What is expected: Copy the records below exactly, but leave out any picture they contain.

(Data records)

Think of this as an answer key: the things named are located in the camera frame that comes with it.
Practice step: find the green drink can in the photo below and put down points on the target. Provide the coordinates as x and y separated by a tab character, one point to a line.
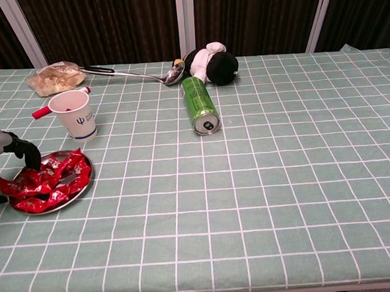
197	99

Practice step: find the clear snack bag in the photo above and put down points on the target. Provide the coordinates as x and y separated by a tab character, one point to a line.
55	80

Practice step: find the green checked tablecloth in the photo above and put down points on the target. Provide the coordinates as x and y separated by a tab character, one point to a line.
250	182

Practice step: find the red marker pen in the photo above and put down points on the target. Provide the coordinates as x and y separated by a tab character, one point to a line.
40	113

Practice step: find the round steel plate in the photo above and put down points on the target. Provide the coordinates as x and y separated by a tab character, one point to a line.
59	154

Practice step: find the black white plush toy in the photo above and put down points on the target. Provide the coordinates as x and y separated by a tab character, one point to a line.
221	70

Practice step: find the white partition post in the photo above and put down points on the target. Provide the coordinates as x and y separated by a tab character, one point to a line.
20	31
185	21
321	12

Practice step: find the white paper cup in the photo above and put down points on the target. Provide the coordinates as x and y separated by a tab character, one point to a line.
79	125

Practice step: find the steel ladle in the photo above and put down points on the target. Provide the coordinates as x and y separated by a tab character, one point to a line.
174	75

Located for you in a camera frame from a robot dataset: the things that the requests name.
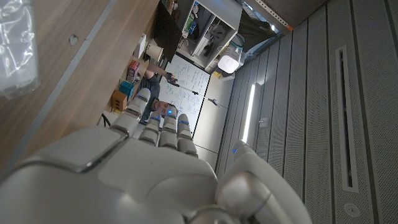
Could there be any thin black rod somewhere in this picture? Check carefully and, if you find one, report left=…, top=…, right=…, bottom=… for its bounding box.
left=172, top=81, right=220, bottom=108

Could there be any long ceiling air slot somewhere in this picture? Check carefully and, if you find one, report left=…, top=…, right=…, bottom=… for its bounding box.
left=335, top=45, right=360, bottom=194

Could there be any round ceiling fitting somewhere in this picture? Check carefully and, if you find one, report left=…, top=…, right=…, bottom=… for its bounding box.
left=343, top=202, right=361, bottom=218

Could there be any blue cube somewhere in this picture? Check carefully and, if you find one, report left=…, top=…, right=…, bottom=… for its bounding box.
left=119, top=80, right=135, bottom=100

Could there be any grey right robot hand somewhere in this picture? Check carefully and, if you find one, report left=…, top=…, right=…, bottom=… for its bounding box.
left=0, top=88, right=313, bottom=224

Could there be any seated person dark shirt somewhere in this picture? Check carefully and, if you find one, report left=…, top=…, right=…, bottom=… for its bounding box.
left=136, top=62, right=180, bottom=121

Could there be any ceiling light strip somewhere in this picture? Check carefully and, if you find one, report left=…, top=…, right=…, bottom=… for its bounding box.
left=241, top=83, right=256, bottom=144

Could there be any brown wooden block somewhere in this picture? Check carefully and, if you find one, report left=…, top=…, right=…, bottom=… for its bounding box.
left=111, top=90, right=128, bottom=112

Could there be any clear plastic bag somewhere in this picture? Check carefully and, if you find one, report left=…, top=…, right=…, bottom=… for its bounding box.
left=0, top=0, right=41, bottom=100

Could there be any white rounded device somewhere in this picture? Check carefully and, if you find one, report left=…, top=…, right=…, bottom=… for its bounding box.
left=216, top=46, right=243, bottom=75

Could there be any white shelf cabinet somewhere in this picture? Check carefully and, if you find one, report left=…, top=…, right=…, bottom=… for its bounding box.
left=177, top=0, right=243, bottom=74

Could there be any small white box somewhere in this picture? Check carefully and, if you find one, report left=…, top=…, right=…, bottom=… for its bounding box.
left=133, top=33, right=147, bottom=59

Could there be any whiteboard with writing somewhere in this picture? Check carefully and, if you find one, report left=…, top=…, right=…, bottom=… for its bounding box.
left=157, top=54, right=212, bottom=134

Answer box:
Think of this as an answer key: the things named are located in the camera frame that comes with it.
Practice step: find the green drink can in the photo below and put down points on the target. Provide the coordinates as x and y separated by a tab character, one point to a line.
197	99

Practice step: find the clear snack bag in the photo above and put down points on the target. Provide the coordinates as x and y separated by a tab character, one point to a line.
55	80

Practice step: find the green checked tablecloth in the photo above and put down points on the target. Provide the coordinates as x and y separated by a tab character, one point to a line.
250	182

Practice step: find the red marker pen in the photo above and put down points on the target. Provide the coordinates as x and y separated by a tab character, one point to a line.
40	113

Practice step: find the round steel plate in the photo above and put down points on the target. Provide the coordinates as x and y separated by a tab character, one point to a line.
59	154

Practice step: find the black white plush toy in the photo above and put down points on the target. Provide the coordinates as x and y separated by a tab character, one point to a line.
221	70

Practice step: find the white partition post in the photo above and put down points on the target. Provide the coordinates as x and y separated by a tab character, one point to a line.
20	31
185	21
321	12

Practice step: find the white paper cup in the photo above and put down points on the target. Provide the coordinates as x and y separated by a tab character, one point to a line.
79	125

Practice step: find the steel ladle in the photo above and put down points on the target. Provide the coordinates as x and y separated by a tab character, one point to a line.
174	75

Located for you in a camera frame from a robot dataset: the things that the requests name.
Could there be any thin black rod somewhere in this picture? Check carefully and, if you find one, report left=…, top=…, right=…, bottom=… for its bounding box.
left=172, top=81, right=220, bottom=108

Could there be any long ceiling air slot somewhere in this picture? Check carefully and, if you find one, report left=…, top=…, right=…, bottom=… for its bounding box.
left=335, top=45, right=360, bottom=194

Could there be any round ceiling fitting somewhere in this picture? Check carefully and, if you find one, report left=…, top=…, right=…, bottom=… for its bounding box.
left=343, top=202, right=361, bottom=218

Could there be any blue cube somewhere in this picture? Check carefully and, if you find one, report left=…, top=…, right=…, bottom=… for its bounding box.
left=119, top=80, right=135, bottom=100

Could there be any grey right robot hand somewhere in this picture? Check carefully and, if you find one, report left=…, top=…, right=…, bottom=… for its bounding box.
left=0, top=88, right=313, bottom=224

Could there be any seated person dark shirt somewhere in this picture? Check carefully and, if you find one, report left=…, top=…, right=…, bottom=… for its bounding box.
left=136, top=62, right=180, bottom=121

Could there be any ceiling light strip somewhere in this picture? Check carefully and, if you find one, report left=…, top=…, right=…, bottom=… for its bounding box.
left=241, top=83, right=256, bottom=144

Could there be any brown wooden block somewhere in this picture? Check carefully and, if you find one, report left=…, top=…, right=…, bottom=… for its bounding box.
left=111, top=90, right=128, bottom=112

Could there be any clear plastic bag somewhere in this picture? Check carefully and, if you find one, report left=…, top=…, right=…, bottom=… for its bounding box.
left=0, top=0, right=41, bottom=100

Could there be any white rounded device somewhere in this picture? Check carefully and, if you find one, report left=…, top=…, right=…, bottom=… for its bounding box.
left=216, top=46, right=243, bottom=75

Could there be any white shelf cabinet somewhere in this picture? Check carefully and, if you find one, report left=…, top=…, right=…, bottom=… for its bounding box.
left=177, top=0, right=243, bottom=74

Could there be any small white box somewhere in this picture? Check carefully and, if you find one, report left=…, top=…, right=…, bottom=… for its bounding box.
left=133, top=33, right=147, bottom=59

Could there be any whiteboard with writing somewhere in this picture? Check carefully and, if you find one, report left=…, top=…, right=…, bottom=… for its bounding box.
left=157, top=54, right=212, bottom=134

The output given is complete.